Tuż przed zawodami – mogliśmy przyjechać na pięć dni przed zawodami i wyjechać w maksymalnie 48 godzin po zawodach. Był to wynik obostrzeń związanych z COVID-19. Nie miałam wiele czasu na aklimatyzację, ceremonię otwarcia oglądałam z własnej kanapy i trudno było mi uwierzyć, że już za chwilę tam będę. Na całe szczęście mam spore doświadczenie w zawodach wyjazdowych, więc wiem jak poradzić sobie z aklimatyzacją.
Jakie są Pani plany na najbliższe lata.
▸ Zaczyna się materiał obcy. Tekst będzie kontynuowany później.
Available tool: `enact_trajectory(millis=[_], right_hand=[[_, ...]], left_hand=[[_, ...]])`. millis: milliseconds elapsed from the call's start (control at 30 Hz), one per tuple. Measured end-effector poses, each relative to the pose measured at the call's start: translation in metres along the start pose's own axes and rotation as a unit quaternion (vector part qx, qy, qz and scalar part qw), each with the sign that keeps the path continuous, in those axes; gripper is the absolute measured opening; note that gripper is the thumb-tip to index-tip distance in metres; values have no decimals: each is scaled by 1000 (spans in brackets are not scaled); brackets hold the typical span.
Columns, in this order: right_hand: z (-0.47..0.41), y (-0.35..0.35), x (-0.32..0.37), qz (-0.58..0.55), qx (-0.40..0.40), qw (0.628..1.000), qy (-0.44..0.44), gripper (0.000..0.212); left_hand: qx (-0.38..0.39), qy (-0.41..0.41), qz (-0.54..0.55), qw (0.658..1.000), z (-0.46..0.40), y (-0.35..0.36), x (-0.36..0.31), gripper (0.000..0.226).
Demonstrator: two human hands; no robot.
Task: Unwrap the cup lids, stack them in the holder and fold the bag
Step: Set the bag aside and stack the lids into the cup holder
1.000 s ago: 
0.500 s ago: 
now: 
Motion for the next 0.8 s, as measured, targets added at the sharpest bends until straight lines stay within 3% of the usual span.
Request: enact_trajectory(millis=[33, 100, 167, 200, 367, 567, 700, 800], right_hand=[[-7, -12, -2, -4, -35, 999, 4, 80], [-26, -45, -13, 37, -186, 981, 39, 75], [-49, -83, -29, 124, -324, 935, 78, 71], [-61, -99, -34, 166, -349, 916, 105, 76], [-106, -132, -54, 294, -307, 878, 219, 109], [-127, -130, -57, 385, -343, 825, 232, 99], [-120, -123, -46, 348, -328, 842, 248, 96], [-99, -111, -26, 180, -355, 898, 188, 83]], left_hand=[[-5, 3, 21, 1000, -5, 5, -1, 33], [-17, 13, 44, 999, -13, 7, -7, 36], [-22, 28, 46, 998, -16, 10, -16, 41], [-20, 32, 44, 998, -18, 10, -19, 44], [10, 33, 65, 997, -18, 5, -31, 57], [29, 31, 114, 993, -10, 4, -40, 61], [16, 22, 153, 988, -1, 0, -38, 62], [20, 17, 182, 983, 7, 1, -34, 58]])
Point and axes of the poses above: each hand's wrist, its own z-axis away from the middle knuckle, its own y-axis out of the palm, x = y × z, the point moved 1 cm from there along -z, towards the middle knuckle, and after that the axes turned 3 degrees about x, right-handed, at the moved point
Za 3 lata Igrzyska w Paryżu, będzie Pani startować?
Tak, chcę się „odkuć” i powalczyć o podium. Gdy jechałam na Tokyo 2020, za cel postawiłam sobie wyłącznie wyjazd na Igrzyska. Teraz chcę stanąć na podium – najbardziej interesuje mnie medal na Igrzyskach Paraolimpijskich. Przede mną jest też dużo zmian, planuję rozpocząć współpracę i treningi z pełnosprawnymi zawodnikami. Treningi będą przez to cięższe, ale mam nadzieję, że przyniosą pozytywne skutki, a wśród nich medal. Moja niepełnosprawność nie jest ograniczeniem, które nie pozwalałoby mi brać udziału w treningach pełnosprawnych. To też mnie cieszy. Będę miała kogo gonić, będę mogła trenować z kimś, kto będzie ciągnąć mnie w górę. Ale to nie wszystko. Chcę obronić tytuł doktora ze sportu osób niepełnosprawnych, a dokładnie z pływania. To coś co jest bliskie mojemu sercu. Z zupełnie prywatnych planów, chciałabym powiększyć rodzinę, to idealny moment. Jeszcze spokojnie zdążę wrócić do Igrzysk i to ze zdwojoną siłą. Jedna z moich koleżanek, która zrobiła tak przed Rio 2016, teraz na Igrzyskach w Tokyo 2020 zdobyła srebro.
* * *
Visa jest jednym z najdłużej wspierających Igrzyska Olimpijskie i Paraolimpijskie partnerów. Cieszymy się, że możemy pomagać wspaniałym polskim sportowcom, którzy nieustannie przekraczają swoje granice – w zgodzie z duchem Visa i Igrzysk Olimpijskich.
Ponad 20 lat temu, w 2000 r. powołaliśmy Team Visa, w którego skład wchodzą zawodniczki i zawodnicy z całego świata. Dzięki tej inicjatywie możemy zapewnić sportowcom narzędzia i wsparcie niezbędne do tego, by spełniać swoje życiowe – w tym także sportowe – marzenia. Team Visa to ucieleśnienie idei ponadnarodowej reprezentacji zawodników, którym przyświecają wspólne wartości: szacunek, równość, akceptacja i partnerstwo.
Z satysfakcją wspieramy wszystkich sportowców z Team Visa, którzy przygotowują się do rywalizacji podczas największych Igrzysk Olimpijskich w historii.
Wszystkich zainteresowanych sportowymi wyczynami innych zawodników Team Visa zapraszamy do lektury ciekawej rozmowy z Amelią Bródką, która reprezentowała Polskę na Igrzyskach Olimpijskich Tokyo 2020 w dyscyplinie jazda na deskorolce.
P.S.W czasie naszej rozmowy z Katarzyną Kozikowską pojawiło się pytanie: „czym się różni kajakarstwo od wioślarstwa?”. Już po zakończeniu wywiadu zapytaliśmy naszą mistrzynię o to. Oto, co nam odpowiedziała.
Pierwszą, podstawową różnicą, którą od razu widać jest to, że kajakarze płyną twarzą w stronę mety, a wioślarze – plecami. Dodatkowo, kajakarze używają jednego wiosła z dwoma piórami, którymi wiosłujemy naprzemiennie. Wioślarze natomiast na ogół mają dwa. Różni się też sam ruch – wioślarze dociągają wiosło do siebie, natomiast kajakarze – wykonują skręt tułowia i brzucha.